How groundbreaking is Kid A really? Committed margin-walkers will argue that if you like the title track, you'll find more wildly warped and deranging stuff on tiny glitch-techno labels out of Cologne, or claim that freaks in Japan or New Zealand are unleashing more out-there space-rock jams than 'The National Anthem'. They might be right (I couldn't tell you). But the fact is, in pop music, context is everything. It matters that this is Radiohead, who didn't have to go out on such a limb, but did. Radiohead are shoving all this strangeness, hitherto the preserve of hipster snobs, down the earholes of the Q readership--not exactly a vanguard of listeners. And the fact that the band's slightly middlebrow following will, out of sheer loyalty, learn to love it, is exciting. (On that subject, Q readers are often mocked for picking OK Computer as the Greatest Album of Time-- but why not? Better this error of passion than yet another unfurling of the conventional historical wisdom, Revolver/Astral Weeks/London Calling, blah blah, yawn yawn. And who says the Best Elpee Ever couldn't occur in rock's fourth decade rather than its first or second?
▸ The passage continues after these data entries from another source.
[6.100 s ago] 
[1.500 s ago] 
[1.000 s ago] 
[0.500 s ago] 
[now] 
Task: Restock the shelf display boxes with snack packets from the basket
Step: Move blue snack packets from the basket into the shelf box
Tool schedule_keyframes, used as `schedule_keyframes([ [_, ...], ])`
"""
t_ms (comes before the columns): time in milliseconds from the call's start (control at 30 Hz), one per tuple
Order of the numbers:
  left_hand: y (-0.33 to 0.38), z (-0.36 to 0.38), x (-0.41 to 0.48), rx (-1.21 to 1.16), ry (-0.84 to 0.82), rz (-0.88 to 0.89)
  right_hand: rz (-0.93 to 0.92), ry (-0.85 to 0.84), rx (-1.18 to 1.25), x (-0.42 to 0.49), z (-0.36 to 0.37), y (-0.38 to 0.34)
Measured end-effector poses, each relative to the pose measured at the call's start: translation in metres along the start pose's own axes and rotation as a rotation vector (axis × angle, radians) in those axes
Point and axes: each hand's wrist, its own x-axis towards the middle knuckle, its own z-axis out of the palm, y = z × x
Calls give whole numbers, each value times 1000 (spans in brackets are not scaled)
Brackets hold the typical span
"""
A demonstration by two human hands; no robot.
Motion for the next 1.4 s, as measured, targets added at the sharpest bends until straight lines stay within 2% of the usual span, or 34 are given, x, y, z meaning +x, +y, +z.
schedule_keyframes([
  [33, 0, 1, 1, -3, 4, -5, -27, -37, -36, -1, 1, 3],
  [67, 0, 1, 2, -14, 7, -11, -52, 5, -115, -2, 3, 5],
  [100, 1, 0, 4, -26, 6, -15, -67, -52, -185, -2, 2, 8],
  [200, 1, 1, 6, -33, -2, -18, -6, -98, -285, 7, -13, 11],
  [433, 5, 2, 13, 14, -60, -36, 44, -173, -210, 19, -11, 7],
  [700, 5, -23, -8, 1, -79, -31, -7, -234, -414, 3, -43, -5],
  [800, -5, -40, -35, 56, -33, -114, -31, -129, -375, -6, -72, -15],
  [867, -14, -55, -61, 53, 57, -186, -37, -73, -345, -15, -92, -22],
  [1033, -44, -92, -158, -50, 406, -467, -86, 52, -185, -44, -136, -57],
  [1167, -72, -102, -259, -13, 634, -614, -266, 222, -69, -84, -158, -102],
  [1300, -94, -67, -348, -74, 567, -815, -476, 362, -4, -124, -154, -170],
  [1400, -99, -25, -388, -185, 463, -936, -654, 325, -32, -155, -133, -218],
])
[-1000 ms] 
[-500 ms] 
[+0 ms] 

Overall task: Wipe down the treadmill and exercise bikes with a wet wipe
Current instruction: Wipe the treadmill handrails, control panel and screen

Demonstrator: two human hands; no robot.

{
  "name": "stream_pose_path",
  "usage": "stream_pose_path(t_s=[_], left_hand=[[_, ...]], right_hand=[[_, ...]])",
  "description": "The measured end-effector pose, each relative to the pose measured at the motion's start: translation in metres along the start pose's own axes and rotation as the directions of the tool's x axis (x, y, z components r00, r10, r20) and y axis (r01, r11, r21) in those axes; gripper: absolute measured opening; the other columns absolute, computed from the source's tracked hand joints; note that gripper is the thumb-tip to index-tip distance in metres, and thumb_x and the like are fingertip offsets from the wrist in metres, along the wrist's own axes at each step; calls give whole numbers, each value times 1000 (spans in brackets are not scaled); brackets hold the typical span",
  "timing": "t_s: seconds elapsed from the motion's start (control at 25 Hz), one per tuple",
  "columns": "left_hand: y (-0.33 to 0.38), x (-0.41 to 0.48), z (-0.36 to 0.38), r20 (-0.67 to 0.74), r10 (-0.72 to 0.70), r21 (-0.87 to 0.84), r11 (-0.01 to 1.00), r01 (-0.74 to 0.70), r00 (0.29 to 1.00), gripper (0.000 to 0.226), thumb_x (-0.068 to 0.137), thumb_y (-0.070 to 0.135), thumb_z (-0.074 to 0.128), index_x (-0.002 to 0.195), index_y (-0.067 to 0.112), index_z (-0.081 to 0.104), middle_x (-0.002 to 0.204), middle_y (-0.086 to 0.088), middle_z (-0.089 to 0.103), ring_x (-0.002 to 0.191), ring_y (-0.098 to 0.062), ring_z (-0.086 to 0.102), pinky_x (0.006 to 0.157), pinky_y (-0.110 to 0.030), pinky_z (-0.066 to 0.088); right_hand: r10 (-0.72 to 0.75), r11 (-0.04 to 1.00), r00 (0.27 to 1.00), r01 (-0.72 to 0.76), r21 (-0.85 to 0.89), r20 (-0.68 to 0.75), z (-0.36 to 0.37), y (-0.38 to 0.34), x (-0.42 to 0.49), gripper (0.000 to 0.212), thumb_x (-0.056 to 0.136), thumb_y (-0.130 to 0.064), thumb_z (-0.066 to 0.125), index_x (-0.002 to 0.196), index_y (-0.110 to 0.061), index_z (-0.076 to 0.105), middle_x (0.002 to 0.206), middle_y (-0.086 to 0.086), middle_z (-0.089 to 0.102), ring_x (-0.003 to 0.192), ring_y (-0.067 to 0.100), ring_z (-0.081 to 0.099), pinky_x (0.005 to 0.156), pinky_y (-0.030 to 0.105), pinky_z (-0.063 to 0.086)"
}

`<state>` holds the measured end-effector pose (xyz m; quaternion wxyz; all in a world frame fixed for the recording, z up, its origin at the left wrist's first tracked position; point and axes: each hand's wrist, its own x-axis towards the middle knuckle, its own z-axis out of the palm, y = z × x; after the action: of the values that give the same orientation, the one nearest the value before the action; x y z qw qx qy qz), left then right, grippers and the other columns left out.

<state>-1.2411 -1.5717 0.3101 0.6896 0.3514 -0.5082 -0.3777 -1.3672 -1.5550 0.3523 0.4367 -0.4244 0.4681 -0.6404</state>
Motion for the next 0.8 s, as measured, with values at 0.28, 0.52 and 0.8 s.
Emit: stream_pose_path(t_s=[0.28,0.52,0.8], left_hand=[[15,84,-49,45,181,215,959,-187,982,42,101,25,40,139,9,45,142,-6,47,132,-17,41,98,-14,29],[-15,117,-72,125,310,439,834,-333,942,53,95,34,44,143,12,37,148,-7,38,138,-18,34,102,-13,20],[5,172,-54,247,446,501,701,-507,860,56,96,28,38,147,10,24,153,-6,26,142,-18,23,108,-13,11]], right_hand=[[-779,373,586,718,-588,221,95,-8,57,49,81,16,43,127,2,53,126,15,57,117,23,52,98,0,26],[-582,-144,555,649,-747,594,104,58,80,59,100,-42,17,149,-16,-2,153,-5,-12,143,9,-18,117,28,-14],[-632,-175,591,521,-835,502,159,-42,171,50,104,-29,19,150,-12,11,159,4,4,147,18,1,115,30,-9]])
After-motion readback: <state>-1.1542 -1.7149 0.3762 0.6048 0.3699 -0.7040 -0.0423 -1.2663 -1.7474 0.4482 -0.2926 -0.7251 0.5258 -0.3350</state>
Context is everything, and it makes a mighty difference that this is an awaited record. There's a momentousness that--unjustly, inevitably--will never pertain to the next effort by Labradford or Mouse On Mars. The sense of a Major Band on a journey that is exceeding expectations recalls the giant steps made with each successive album by the Beatles, or the way that certain art-rock luminaries progressed by taking the weirdest elements of their previous record and making them the blueprint for the next (e.g. the sequence that climaxed with Talking Heads's Remain In Light), or just springboarding into a strange beyond of their own imagining (e.g. Kate Bush's The Dreaming). Radiohead could have easily, profitably, remade OK Computer. But instead they've made a record where every track sounds 1/ unlike each other, and 2/ unlike anything they've done before, yet still 1/ works as a glorious whole, and 2/ has a distinct Radiohead identity. Saviours of Britrock? Don't know about that, but Kid A is a shining example and stinging reproach to the rest of the Britrock pack for their low horizons and underachievement.